YOUR INSTRUCTIONS:
Two lines below mark the span: the one containing "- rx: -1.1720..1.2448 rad" and the one containing "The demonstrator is". Set down both, plus every line between, exactly as they stand, and nothing else.

Saved entries

· · · · ·

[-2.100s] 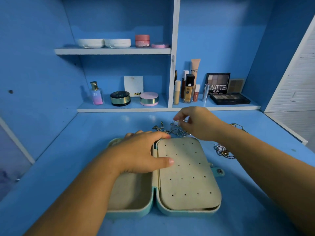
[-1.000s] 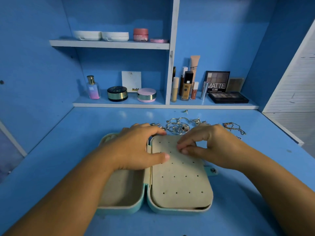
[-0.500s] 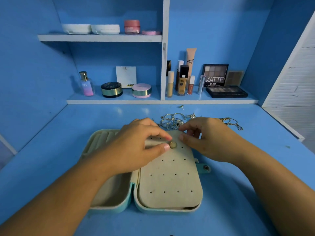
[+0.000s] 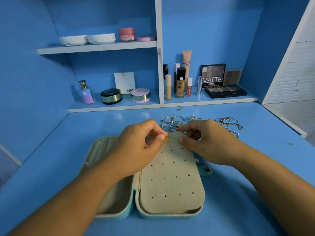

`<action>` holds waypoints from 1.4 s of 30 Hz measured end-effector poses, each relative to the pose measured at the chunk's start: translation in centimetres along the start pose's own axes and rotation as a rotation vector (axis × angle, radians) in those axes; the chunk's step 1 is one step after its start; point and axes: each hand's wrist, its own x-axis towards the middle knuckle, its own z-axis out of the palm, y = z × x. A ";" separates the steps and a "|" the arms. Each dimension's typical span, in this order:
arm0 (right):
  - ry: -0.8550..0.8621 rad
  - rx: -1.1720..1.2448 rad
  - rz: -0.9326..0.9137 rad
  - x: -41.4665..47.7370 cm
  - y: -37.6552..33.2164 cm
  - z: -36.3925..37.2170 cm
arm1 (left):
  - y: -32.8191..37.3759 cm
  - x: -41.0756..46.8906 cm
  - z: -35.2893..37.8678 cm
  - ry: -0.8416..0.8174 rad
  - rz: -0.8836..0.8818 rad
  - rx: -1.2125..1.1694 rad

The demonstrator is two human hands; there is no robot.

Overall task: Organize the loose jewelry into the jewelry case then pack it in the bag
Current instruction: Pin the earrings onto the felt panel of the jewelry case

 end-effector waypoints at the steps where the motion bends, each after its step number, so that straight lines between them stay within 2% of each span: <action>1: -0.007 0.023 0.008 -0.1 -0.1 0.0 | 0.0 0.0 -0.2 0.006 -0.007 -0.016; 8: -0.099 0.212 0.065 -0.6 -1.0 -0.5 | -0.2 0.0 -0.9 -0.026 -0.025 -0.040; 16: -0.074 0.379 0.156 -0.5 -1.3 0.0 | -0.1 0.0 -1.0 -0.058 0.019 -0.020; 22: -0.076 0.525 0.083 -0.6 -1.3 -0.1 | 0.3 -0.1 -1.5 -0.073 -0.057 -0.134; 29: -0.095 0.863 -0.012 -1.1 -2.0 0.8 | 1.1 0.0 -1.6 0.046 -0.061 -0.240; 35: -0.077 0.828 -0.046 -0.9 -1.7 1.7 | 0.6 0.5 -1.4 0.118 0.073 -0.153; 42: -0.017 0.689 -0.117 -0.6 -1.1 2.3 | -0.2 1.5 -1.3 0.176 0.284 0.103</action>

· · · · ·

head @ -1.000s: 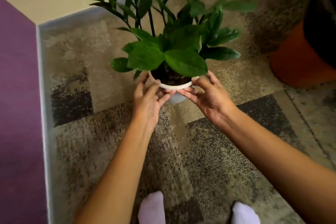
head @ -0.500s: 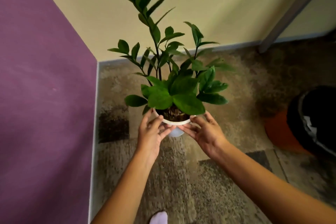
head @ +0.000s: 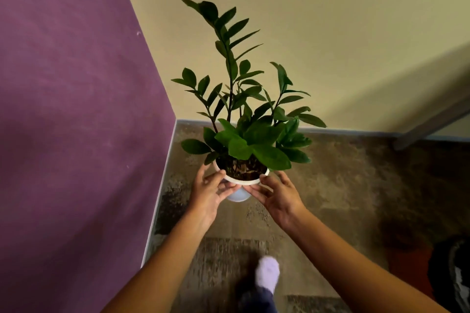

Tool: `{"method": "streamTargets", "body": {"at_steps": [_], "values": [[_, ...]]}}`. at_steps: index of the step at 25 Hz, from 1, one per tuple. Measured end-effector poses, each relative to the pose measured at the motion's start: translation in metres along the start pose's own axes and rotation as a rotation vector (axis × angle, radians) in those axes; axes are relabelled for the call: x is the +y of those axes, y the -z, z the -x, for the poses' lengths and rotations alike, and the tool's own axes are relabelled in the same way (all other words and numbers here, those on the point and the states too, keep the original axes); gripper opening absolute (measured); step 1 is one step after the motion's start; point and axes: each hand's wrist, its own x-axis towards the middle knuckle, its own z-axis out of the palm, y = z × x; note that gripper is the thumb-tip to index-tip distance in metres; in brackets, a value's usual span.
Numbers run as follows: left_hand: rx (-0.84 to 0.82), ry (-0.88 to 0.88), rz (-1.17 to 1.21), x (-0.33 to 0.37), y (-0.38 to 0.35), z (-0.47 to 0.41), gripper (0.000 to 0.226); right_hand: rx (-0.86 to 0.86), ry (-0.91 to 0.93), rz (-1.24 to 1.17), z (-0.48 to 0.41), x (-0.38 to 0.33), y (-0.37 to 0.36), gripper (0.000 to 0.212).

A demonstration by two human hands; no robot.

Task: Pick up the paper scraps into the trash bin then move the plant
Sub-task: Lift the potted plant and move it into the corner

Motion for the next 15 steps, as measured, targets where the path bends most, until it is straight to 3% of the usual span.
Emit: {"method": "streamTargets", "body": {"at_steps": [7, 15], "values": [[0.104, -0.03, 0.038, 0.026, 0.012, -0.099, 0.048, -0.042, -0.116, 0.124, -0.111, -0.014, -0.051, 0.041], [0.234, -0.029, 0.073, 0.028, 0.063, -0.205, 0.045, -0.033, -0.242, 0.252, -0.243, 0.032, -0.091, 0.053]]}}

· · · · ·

EXERCISE RESULT:
  - rx: -1.1720..1.2448 rad
  - rz: -0.9326..0.9137 rad
  - x: -41.4665..47.7370 cm
  - y: -37.6552..33.2164 cm
  - z: -36.3925..37.2170 cm
arm1 (left):
  - y: -32.8191..37.3759 cm
  - x: -41.0756..46.8906 cm
  - z: -35.2893..37.8678 cm
  - ry: -0.8416..0.8174 rad
  - rz: -0.8836..0.8818 rad
  - rx: -1.2125..1.1694 rad

The demonstrator is two human hands; there is no robot.

No other output was requested.